Studio album by My Dying Bride
- Released: 14 October 1996
- Recorded: 1996
- Genres: Doom metal; gothic metal;
- Length: 54:10
- Label: Peaceville

My Dying Bride chronology
| Trinity (1995) | Like Gods of the Sun (1996) | 34.788%...Complete (1998) |

= Like Gods of the Sun =

Like Gods of the Sun is the fourth studio album by English doom metal band My Dying Bride released in October 1996, and the last album by the band to feature Rick Miah, who left the band in 1997, on drums and Martin Powell on keyboards and violins.

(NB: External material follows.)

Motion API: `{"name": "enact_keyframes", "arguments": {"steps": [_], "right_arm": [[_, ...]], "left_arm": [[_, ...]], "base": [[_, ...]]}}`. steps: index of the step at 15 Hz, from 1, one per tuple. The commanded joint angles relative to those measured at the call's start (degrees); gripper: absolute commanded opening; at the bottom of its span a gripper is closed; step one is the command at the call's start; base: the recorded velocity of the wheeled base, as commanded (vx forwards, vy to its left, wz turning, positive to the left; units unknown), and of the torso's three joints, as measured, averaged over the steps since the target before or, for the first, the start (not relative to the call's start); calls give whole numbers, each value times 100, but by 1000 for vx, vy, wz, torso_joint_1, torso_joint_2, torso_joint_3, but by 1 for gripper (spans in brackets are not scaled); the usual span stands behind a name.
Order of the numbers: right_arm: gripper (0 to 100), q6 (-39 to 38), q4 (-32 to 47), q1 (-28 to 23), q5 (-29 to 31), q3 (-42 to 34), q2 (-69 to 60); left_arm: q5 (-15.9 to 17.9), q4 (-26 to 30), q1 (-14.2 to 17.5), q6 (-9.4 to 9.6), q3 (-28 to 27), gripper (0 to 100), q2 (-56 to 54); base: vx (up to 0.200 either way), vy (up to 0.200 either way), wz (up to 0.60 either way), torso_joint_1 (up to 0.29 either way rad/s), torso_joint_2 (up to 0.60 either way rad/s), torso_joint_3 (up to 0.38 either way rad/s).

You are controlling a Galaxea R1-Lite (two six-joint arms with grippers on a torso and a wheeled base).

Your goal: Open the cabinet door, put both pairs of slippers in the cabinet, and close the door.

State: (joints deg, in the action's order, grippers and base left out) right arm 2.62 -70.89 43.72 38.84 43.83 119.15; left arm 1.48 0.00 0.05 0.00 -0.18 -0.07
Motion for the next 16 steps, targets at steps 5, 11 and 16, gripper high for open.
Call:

Like its predecessor The Angel and the Dark River this album has completely clean vocals.

A video was filmed for "For You" and appears on the VHS and DVD of For Darkest Eyes.

Singer Aaron Stainthorpe has stated many times that this is his favorite MDB album. The track "A Kiss To Remember" has become a regular in the band's live setlist.

The song "For My Fallen Angel" is strictly an orchestral composition with sections of violin and synth, and has an extract from a poem called Venus and Adonis by the English poet and playwright William Shakespeare.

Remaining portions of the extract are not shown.